Tornou-se um ritual,
nas minhas despedidas de Santo Amaro, meu pai me acompanhar até o ponto de
ônibus. Acertávamos, no breve percurso de cem metros, as sobras das
conversações tidas na mesa de refeição. Uma vez no ponto, aguardávamos o
coletivo que não tardava a chegar. A conversa da espera era diferente da
conversa da caminhada, como uma projetasse a avidez do mundo, em contraponto à terna
e delicada reflexão caseira. Uma, a ruptura da outra. A conversa da espera
ganhava consistência pelas expressões corporais.

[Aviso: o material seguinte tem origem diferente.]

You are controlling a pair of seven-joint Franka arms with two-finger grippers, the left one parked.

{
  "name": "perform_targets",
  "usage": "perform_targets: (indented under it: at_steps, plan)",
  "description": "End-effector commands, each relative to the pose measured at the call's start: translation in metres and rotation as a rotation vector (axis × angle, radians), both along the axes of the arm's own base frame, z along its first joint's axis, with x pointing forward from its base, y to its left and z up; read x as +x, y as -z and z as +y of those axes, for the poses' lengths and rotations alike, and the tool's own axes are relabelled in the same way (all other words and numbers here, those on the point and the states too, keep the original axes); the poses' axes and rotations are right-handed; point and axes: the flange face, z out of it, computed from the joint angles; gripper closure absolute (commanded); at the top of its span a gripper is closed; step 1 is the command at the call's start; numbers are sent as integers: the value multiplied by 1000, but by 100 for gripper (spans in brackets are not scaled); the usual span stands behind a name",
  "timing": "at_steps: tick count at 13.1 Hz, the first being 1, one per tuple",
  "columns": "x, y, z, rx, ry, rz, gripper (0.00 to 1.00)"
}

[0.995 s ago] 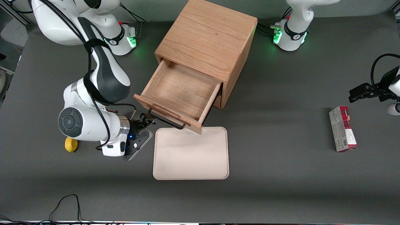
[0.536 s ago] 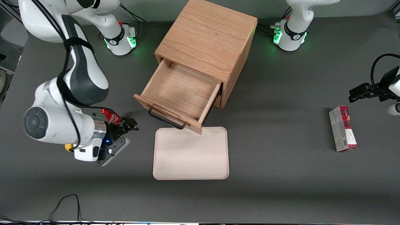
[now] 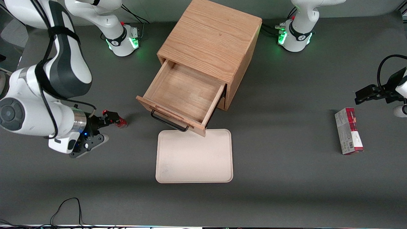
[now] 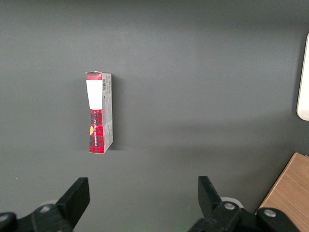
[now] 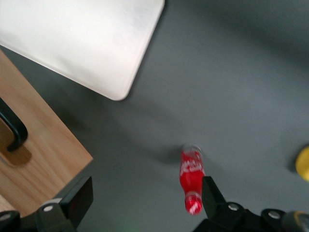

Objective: Open upper drawer

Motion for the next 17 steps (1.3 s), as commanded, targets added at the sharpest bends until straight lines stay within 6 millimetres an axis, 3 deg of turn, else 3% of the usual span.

Meu pai silenciava aos poucos,
submetendo-se ao fluxo inoportuno de frases que eu elegia, e sua atenção se
fixava para a curva lá ao longe, onde o ônibus em algum momento despontaria.
Nos melhores dias, ficávamos dez minutos, uma desolada eternidade. Era mais
difícil nos dias de inverno, com o vento frio soprando inclemente, erguendo a
gola de seu casaco. Por fim despontava o ônibus, vindo dos baixios da João
Dias, uns trezentos metros até o nosso ponto. Atento ao fluxo de veículos, meu
pai sempre me perguntava, É esse que vem?, como se isso ajudasse a interromper
a passagem do tempo. Bastava lhe confirmar e um imperceptível gesto de decepção
assomava-lhe a face. Tinha tempo para o abraço e o beijo, para as últimas
palavras, atropeladas, que pouco ou nada revelavam. De dentro do veículo, ainda
conseguia observá-lo por uns breves segundos. E então a vida tomava outro rumo,
subitamente mais áspera e dolorosa. Aquele ponto de ônibus, naquele horário,
parecia servir unicamente ao nosso ritual de despedida. Como num sonho, era o
único a subir em um coletivo esvaziado, como se sua tarefa fosse me recolher e
me projetar para longe de quem me amava.
Por que não somos felizes nas despedidas?